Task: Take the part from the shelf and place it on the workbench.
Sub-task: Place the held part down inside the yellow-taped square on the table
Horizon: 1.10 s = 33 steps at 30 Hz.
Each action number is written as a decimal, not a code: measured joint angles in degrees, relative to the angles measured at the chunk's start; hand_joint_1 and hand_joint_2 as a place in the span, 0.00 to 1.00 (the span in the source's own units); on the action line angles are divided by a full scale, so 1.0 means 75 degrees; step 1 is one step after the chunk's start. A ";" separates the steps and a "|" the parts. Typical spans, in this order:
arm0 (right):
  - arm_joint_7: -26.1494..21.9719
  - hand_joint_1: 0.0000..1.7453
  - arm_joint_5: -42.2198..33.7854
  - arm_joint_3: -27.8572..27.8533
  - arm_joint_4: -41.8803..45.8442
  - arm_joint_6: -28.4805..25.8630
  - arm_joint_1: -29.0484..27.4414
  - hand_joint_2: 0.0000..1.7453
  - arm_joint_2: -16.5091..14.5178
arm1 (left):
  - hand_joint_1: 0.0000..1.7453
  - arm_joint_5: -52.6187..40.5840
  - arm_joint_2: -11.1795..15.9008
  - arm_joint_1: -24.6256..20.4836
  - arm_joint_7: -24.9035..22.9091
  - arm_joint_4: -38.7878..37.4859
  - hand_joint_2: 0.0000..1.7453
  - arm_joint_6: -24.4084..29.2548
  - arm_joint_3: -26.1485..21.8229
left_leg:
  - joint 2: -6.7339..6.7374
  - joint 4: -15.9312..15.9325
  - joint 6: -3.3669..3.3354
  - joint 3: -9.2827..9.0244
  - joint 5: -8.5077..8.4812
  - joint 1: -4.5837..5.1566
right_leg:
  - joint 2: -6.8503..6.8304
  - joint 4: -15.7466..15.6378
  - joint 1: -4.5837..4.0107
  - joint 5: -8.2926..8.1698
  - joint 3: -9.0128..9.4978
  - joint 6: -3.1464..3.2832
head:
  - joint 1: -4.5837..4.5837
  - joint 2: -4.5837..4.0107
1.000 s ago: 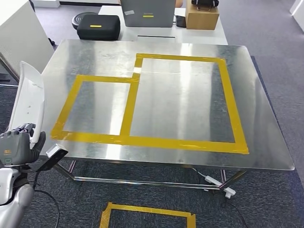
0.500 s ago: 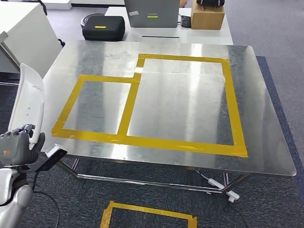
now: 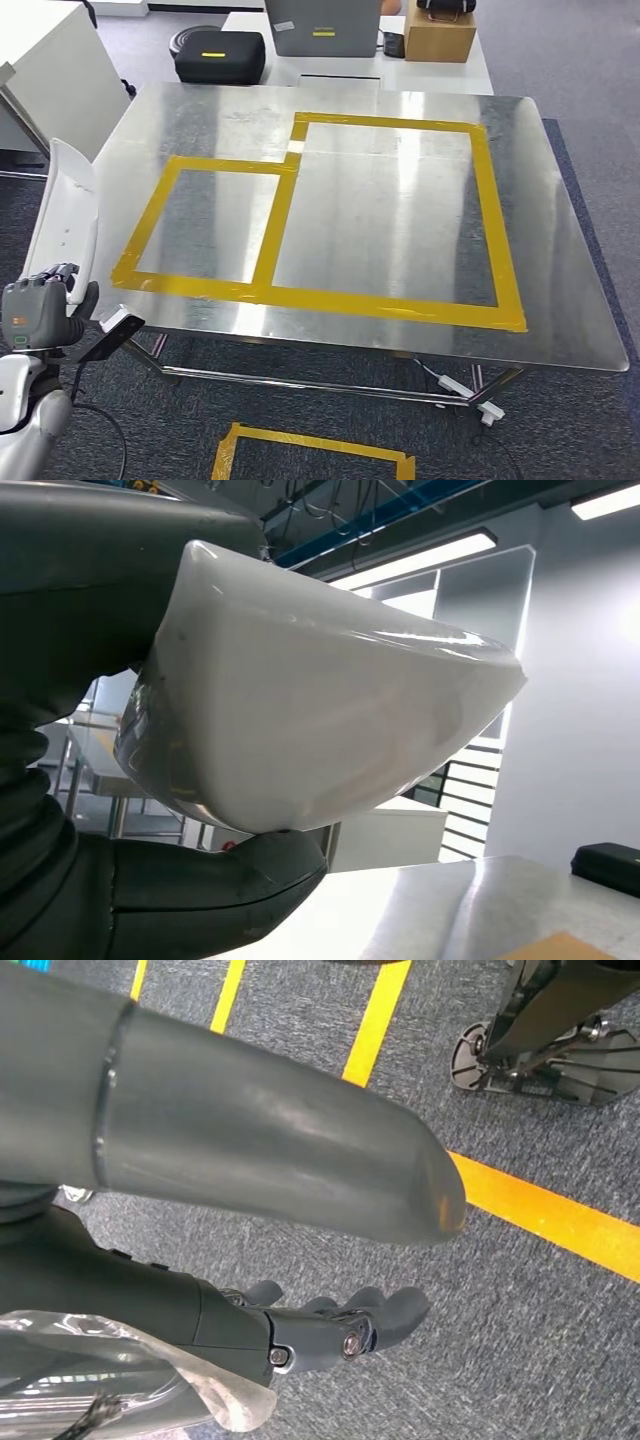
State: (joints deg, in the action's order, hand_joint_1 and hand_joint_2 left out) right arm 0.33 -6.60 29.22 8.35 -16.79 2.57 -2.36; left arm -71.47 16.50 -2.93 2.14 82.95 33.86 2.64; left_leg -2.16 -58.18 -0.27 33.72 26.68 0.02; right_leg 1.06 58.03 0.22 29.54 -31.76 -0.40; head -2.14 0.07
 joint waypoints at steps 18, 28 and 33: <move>-0.0012 0.00 0.0123 0.0055 0.0003 0.0248 0.0025 0.00 0.0009 | 1.00 0.0561 0.0132 -0.0336 0.1386 -0.0743 1.00 0.0353 0.0737 | -0.0001 -0.0015 -0.0004 0.0002 0.0002 0.0005 | -0.0004 -0.0002 0.0005 -0.0007 0.0000 -0.0011 | -0.0001 0.0000; 0.0167 0.00 0.0577 0.0387 0.0026 0.0650 0.0239 0.00 0.0004 | 1.00 0.0514 -0.0457 -0.2515 0.2816 -0.2839 1.00 0.0626 0.2487 | -0.0069 -0.0027 -0.0021 0.0023 -0.0023 0.0008 | -0.0085 -0.0007 0.0009 -0.0019 -0.0002 -0.0040 | 0.0001 -0.0001; 0.0232 0.00 0.0672 0.0535 0.0072 0.0702 0.0314 0.00 -0.0008 | 1.00 0.0464 -0.0972 -0.3641 0.2804 -0.4224 1.00 0.0743 0.3228 | -0.0024 -0.0034 -0.0026 0.0027 -0.0036 0.0016 | -0.0018 -0.0007 0.0017 -0.0050 -0.0002 -0.0059 | -0.0001 0.0000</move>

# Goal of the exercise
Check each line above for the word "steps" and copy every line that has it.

# Task response
Horizon: 1.10 s = 33 steps at 30 Hz.
Each action number is written as a decimal, not a code: measured joint angles in degrees, relative to the angles measured at the chunk's start; hand_joint_1 and hand_joint_2 as a place in the span, 0.00 to 1.00 (the span in the source's own units); on the action line angles are divided by a full scale, so 1.0 means 75 degrees; step 1 is one step after the chunk's start. A ";" separates the steps and a "|" the parts. Typical spans, in this order:
 joint waypoints at steps 18, 28 and 33: <move>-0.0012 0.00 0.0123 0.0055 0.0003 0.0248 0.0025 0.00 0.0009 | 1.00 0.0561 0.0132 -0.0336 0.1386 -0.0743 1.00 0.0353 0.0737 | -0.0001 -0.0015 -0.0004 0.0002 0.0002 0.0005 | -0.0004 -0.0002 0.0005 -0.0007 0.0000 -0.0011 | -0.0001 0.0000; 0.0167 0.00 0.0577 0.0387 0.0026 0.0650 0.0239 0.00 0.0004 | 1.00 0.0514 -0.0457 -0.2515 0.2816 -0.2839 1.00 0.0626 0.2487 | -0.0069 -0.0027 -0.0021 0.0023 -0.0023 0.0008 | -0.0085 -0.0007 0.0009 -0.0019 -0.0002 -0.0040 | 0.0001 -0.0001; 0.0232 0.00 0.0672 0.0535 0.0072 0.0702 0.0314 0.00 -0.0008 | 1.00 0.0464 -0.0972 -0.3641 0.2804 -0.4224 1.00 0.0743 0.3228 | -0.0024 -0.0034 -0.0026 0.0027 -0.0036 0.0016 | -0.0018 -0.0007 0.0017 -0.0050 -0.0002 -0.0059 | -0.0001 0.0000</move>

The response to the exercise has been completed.